The Rockies added an insurance run and won 5-3.

* * *

When an organization trades away a player they generally wish them well with their new team. Given the choice, though, every team in history would prefer that the player they traded away doesn’t come back to do anything noteworthy and good against them, ever. The Washington Nationals sent Matt Adams to the Cardinals in August, and those teams met at Nationals Park. In front of a once-friendly crowd, Adams plagued his former team with a three-run home run, followed by a solo shot, and the Cardinals kept pace in the NL Central with a 7-6 victory:

 

* * *

It’s not quite right to set off a Walk-Off Alert since the Red Sox were the visiting team, but Brandon Phillips delivered some heroics in his first game for Boston. His new team down a run with a runner aboard in the top of the ninth, Phillips got the chance to live out every kid’s dream and he seized the day, launching the ball into the seats to flip the lead around. It stood up as the game-winning home run:

 

Defensive Play of the Night

The Cardinals opened up a 3-0 lead over the Dodgers in the first inning at LA, but a 3-0 lead can be chopped down pretty quickly if you’re persistent about it. With Bryce Harper on second, second baseman Anthony Rendon floated a bloop single in front of a diving Harrison Bader, who was just short of catching the ball.
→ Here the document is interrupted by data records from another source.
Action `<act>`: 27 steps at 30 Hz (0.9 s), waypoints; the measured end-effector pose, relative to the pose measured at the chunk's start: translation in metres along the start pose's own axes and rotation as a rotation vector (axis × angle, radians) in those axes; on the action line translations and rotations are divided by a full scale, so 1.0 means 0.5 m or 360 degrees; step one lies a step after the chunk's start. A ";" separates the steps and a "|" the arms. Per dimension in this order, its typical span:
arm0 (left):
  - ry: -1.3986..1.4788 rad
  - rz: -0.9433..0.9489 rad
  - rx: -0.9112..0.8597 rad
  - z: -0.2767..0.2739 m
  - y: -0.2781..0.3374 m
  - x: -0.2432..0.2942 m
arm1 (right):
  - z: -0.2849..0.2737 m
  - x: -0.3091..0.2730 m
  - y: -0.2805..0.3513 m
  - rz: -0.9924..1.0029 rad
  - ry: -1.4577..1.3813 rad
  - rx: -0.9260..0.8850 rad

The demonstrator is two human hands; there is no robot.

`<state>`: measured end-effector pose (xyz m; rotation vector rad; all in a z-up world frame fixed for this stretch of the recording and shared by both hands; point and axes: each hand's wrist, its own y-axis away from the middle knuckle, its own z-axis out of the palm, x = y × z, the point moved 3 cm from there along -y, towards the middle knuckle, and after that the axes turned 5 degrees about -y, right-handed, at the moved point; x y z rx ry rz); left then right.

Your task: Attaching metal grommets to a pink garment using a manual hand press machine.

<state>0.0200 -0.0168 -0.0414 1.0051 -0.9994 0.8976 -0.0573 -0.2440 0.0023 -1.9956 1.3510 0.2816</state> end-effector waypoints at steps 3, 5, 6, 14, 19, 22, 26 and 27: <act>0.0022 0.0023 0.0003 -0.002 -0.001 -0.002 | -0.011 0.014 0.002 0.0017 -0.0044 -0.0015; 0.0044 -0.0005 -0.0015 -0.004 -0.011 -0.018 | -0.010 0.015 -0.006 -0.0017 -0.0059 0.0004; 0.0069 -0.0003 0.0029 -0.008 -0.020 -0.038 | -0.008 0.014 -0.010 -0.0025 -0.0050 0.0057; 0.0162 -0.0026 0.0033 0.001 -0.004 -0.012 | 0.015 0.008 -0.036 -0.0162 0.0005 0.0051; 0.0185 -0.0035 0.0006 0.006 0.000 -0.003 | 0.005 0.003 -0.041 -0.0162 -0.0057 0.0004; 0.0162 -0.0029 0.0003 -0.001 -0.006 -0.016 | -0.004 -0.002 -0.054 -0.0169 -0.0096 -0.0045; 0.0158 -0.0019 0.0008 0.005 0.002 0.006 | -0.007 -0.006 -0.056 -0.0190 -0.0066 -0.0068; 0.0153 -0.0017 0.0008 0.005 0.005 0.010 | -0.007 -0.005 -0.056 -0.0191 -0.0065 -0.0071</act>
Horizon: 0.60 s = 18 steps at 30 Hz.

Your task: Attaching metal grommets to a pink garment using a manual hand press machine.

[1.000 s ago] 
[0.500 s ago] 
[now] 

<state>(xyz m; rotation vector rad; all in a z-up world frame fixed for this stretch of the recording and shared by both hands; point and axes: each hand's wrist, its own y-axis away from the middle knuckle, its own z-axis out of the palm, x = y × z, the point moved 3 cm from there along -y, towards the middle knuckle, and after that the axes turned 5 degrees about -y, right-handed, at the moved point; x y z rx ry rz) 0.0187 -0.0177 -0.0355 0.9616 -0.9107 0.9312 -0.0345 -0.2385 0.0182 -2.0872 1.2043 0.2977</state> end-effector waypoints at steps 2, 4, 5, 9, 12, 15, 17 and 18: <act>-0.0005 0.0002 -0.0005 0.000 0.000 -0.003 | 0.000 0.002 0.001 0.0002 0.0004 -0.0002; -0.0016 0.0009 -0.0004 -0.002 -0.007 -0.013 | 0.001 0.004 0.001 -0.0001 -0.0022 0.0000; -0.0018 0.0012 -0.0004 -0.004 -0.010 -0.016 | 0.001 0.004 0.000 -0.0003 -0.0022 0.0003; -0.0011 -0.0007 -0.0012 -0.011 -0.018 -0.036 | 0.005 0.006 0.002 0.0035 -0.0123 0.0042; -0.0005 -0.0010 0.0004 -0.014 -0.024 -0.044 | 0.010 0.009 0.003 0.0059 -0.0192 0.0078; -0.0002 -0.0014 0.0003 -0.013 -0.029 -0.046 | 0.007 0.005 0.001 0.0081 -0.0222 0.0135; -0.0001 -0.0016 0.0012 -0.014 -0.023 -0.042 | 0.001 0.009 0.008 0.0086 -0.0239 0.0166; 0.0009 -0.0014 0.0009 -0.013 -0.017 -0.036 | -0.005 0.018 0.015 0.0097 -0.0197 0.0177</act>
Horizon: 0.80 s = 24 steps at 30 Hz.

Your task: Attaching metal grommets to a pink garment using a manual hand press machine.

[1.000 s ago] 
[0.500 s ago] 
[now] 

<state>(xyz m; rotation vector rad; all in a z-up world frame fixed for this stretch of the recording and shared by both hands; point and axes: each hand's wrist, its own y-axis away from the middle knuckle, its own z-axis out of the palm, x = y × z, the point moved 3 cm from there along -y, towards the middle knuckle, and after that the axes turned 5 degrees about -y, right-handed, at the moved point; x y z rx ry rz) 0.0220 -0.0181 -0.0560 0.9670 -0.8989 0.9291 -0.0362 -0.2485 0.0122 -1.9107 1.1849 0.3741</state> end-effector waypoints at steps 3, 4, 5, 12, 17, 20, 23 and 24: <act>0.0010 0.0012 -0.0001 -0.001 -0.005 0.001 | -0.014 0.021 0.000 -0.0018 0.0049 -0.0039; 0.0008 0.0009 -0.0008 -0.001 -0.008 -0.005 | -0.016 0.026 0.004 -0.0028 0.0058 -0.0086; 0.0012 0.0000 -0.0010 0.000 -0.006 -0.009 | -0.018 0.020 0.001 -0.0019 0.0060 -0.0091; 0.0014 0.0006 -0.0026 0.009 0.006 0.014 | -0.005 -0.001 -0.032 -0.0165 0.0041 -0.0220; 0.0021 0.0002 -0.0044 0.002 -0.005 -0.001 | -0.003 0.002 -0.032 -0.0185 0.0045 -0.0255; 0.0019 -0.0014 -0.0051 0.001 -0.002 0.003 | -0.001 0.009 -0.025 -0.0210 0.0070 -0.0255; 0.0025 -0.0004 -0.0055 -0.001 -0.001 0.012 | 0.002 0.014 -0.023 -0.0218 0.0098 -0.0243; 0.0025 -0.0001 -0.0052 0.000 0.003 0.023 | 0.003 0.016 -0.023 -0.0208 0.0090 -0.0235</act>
Not that he needed to, or anything. Bader recovered from the crash landing instantaneously, popped up, and delivered an absolute strike to the plate, retiring Bryce Harper by several steps. Statcast put the throw at 94.2 mph—and it was right where it needed to be, with pinpoint accuracy, too:

 

What to Watch on Thursday

There are just five games on the slate. The Blue Jays traded former franchise cornerstone Josh Donaldson to Cleveland, and he is rehabbing with an eye to the postseason. Cleveland and Toronto also play today, with Shane Bieber and Sam Gaviglio pitching for their respective teams.

The pitchers in Braves @ Diamondbacks are separated by just .01 points of ERA. That they are Zack Greinke, along with a surprisingly resurgent Anibal Sanchez, is somewhat of a shock, though. Those two weren’t supposed to look so similar.